• **AIM OF THE EXERCISE**
Beginning at the line that contains "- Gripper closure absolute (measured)", return every remaining line of the data below exactly; return nothing before it.

• **SUPPLIED INFORMATION**

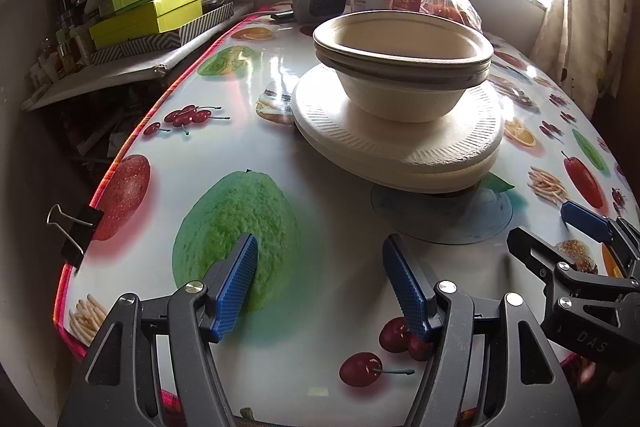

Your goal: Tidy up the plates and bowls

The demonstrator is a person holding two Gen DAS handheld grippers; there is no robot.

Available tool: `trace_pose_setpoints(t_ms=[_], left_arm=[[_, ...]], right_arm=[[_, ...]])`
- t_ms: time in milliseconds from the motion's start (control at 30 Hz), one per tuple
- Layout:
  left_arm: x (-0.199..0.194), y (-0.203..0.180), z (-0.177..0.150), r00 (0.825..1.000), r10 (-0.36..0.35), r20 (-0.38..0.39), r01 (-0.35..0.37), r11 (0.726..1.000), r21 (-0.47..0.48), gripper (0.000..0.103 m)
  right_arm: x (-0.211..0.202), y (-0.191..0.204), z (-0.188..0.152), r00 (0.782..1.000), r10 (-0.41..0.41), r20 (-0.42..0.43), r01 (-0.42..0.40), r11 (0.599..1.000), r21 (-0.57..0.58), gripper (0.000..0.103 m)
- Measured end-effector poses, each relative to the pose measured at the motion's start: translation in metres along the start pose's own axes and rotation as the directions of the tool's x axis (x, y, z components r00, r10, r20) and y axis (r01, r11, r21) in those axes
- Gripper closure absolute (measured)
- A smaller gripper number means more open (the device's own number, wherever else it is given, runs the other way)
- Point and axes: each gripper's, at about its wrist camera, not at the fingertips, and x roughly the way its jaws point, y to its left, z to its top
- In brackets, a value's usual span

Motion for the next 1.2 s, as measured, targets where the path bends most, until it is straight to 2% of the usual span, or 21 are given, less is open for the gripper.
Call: trace_pose_setpoints(t_ms=[400,533,1200], left_arm=[[0.0012,-0.0035,-0.0007,1.000,0.009,0.008,-0.009,1.000,0.008,0.031],[0.0018,-0.0033,-0.0004,1.000,0.008,0.010,-0.008,1.000,0.006,0.031],[0.0017,-0.0037,0.0001,1.000,0.010,0.013,-0.010,1.000,0.006,0.030]], right_arm=[[0.0018,-0.0008,-0.0012,0.999,-0.034,-0.001,0.034,0.999,0.003,0.010],[0.0031,-0.0030,-0.0018,0.999,-0.044,-0.005,0.044,0.999,0.012,0.003],[0.0031,-0.0044,-0.0023,0.999,-0.046,-0.003,0.046,0.999,0.015,0.002]])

• **RESPONSE**
- Gripper closure absolute (measured)
- A smaller gripper number means more open (the device's own number, wherever else it is given, runs the other way)
- Point and axes: each gripper's, at about its wrist camera, not at the fingertips, and x roughly the way its jaws point, y to its left, z to its top
- In brackets, a value's usual span

Motion for the next 1.2 s, as measured, targets where the path bends most, until it is straight to 2% of the usual span, or 21 are given, less is open for the gripper.
Call: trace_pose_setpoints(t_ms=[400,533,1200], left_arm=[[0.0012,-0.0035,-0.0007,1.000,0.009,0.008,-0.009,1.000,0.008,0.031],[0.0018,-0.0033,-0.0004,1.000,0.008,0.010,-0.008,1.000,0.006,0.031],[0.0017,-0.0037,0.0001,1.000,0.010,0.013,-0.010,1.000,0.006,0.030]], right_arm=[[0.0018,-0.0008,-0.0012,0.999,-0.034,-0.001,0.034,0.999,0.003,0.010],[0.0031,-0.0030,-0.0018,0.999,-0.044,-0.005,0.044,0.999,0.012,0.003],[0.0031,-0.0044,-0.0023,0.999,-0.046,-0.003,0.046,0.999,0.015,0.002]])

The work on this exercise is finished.